The motherboard only supports 4Gb, maybe that's a bit small for ZFS? I do plan on running it headless so no overhead for x11 etc.



> Also, get AMD E350 motherboard which has 4 or 6 SATA ports and forget about that controller.


Oh, great idea. Otherwise I was looking into getting a LSI SAS 9207-8i

Was planning on 6 drives for ZFS and the SSD for boot.


----------



## wblock@ (Sep 6, 2012)

Why bother with a RAID controller at all?  The motherboard has two SATA ports, and there are only two drives.

The Core processors have much, much more horsepower with only minimally more power used than the Atom.  And that motherboard is expensive--I think you could get a low-end Core Celeron or Pentium and motherboard for the same price.  There are mini-ITX motherboards for Core processors, not sure about fanless options if that's the goal.  For comparison, a system with a Celeron G530 on a full ATX Z68 motherboard, 4G RAM (1.35V), 128G SSD, 250G HD, and one add-on Intel Ethernet board runs at about 37W.  That's from the wall, using an 80% efficient power supply.
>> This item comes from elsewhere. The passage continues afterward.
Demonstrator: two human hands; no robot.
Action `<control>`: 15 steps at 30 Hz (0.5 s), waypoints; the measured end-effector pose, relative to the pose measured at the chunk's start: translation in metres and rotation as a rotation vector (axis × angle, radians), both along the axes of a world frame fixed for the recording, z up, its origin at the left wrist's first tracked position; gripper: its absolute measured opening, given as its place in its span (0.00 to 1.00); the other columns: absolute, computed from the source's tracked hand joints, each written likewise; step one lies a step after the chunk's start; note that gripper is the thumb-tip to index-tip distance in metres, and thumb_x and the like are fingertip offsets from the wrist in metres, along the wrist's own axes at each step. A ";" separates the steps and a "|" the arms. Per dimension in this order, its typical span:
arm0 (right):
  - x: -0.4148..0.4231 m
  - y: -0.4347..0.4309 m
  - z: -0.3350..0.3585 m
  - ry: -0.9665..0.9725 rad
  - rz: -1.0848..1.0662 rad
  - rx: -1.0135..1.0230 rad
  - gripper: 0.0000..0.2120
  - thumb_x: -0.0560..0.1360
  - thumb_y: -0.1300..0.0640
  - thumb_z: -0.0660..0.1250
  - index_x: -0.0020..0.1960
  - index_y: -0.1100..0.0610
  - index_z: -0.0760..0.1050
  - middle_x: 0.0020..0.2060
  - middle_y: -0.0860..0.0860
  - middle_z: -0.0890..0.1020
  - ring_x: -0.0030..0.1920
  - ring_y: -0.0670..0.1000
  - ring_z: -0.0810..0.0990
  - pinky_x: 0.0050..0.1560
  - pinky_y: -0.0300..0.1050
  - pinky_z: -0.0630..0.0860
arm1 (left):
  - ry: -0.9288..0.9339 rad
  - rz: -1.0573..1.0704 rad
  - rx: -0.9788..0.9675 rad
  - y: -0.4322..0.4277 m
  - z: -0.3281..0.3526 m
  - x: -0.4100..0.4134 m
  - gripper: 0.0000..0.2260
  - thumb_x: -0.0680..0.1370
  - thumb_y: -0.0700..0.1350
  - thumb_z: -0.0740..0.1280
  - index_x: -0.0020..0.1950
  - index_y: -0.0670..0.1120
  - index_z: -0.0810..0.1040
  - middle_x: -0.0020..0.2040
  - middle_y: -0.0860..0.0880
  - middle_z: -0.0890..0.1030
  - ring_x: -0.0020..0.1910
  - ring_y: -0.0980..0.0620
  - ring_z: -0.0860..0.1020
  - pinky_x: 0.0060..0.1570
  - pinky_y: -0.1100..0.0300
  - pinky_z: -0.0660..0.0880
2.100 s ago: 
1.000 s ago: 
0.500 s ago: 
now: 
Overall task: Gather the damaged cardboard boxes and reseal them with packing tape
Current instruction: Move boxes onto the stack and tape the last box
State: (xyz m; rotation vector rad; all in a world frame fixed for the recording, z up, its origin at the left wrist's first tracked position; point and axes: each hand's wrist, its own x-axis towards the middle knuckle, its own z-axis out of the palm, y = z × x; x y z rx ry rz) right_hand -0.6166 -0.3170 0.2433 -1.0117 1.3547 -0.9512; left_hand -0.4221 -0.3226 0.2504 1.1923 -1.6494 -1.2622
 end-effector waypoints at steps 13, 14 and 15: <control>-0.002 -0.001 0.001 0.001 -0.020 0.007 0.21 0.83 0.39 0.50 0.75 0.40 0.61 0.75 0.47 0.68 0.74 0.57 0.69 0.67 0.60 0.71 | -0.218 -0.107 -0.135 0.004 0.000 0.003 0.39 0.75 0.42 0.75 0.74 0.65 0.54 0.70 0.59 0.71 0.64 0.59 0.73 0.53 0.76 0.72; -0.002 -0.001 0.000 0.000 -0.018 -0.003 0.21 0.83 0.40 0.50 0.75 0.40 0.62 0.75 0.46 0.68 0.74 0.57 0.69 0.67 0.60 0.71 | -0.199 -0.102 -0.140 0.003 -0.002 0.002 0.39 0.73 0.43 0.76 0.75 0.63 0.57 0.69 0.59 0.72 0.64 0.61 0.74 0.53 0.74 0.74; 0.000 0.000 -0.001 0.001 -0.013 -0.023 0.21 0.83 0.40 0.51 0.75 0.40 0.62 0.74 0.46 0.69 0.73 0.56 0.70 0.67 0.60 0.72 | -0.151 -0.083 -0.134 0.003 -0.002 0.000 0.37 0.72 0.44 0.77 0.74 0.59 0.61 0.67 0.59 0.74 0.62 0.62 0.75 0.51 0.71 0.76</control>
The Caviar Green series does not have the greatest reputation.  Two of those in a mirror would be a lot safer.  I've considered using different brands of cheap, big drives.  So when one fails, the "warranty timer" on the other isn't also about to go.  The difficulty is that similar Seagate drives also have a poor reputation.  I don't necessarily agree with vermaden on the WD Red drives, they haven't been around long enough to build up a reputation.  With a mirror of cheap drives, individual drives failing is not a big problem.  It also looks like drives with capacities over 1T are less reliable.


----------



## dopeelf (Sep 6, 2012)

wblock@ said:
			
		

> Why bother with a RAID controller at all?  The motherboard has two SATA ports, and there are only two drives.


I was planning on using 6 drives for ZFS (All that will fit in that case + 1 SSD for boot)
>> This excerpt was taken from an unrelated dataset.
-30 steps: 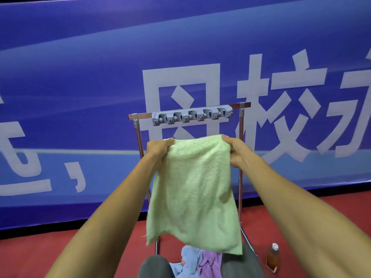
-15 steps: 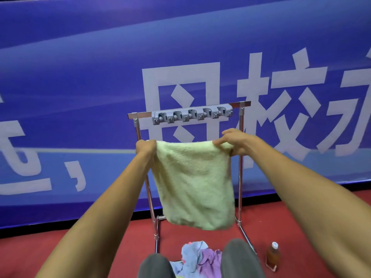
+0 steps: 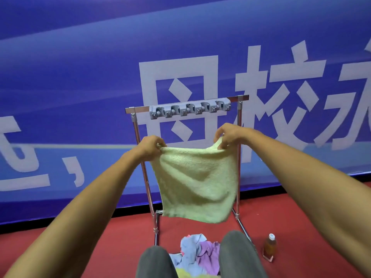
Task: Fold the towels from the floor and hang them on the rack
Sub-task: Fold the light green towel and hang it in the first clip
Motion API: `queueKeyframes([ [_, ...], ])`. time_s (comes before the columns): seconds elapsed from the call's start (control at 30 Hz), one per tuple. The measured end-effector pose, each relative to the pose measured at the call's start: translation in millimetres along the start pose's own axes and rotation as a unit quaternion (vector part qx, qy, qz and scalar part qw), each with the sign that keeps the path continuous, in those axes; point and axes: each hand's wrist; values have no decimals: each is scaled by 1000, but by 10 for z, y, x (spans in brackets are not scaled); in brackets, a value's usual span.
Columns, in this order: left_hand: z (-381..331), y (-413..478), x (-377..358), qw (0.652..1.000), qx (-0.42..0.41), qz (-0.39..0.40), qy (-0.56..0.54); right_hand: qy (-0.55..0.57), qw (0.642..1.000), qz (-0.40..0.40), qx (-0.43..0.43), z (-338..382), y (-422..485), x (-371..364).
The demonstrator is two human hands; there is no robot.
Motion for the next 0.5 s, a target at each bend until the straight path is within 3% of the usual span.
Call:
queueKeyframes([
  [0.07, -30, -2, -56, 996, -38, -38, 72, -35, 999, -14, 17, -13, 14, -10],
  [0.17, 13, 43, -116, 991, -29, -100, 87, -67, 998, -4, 12, -20, -15, -7],
  [0.23, 49, 38, -125, 990, 8, -128, 67, -52, 999, 0, -12, -51, -21, -8],
  [0.3, 55, 21, -119, 984, 99, -151, -12, 29, 998, 6, -63, -102, -14, -8],
  [0.37, 36, 33, -102, 932, 253, -151, -211, 160, 978, 20, -132, -135, -24, 5],
  [0.43, -7, 2, -31, 842, 374, -128, -368, 259, 950, 29, -171, -142, -49, 23],
  [0.5, 45, 26, -1, 826, 386, -125, -391, 336, 922, 25, -189, -146, -74, 24],
])
Point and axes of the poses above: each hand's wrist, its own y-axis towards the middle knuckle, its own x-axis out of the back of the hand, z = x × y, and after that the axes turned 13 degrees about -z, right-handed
> The Core processors have much, much more horsepower with only minimally more power used than the Atom.  And that motherboard is expensive--I think you could get a low-end Core Celeron or Pentium and motherboard for the same price.  There are mini-ITX motherboards for Core processors, not sure about fanless options if that's the goal.  For comparison, a system with a Celeron G530 on a full ATX Z68 motherboard, 4G RAM (1.35V), 128G SSD, 250G HD, and one add-on Intel Ethernet board runs at about 37W.  That's from the wall, using an 80% efficient power supply.


I don't think I will need that much horsepower since I will have this setup remotely (bandwidth will be the bottleneck). But that's a good point, I'll look into it. (Never built a computer before so I appreciate all the input I can get!)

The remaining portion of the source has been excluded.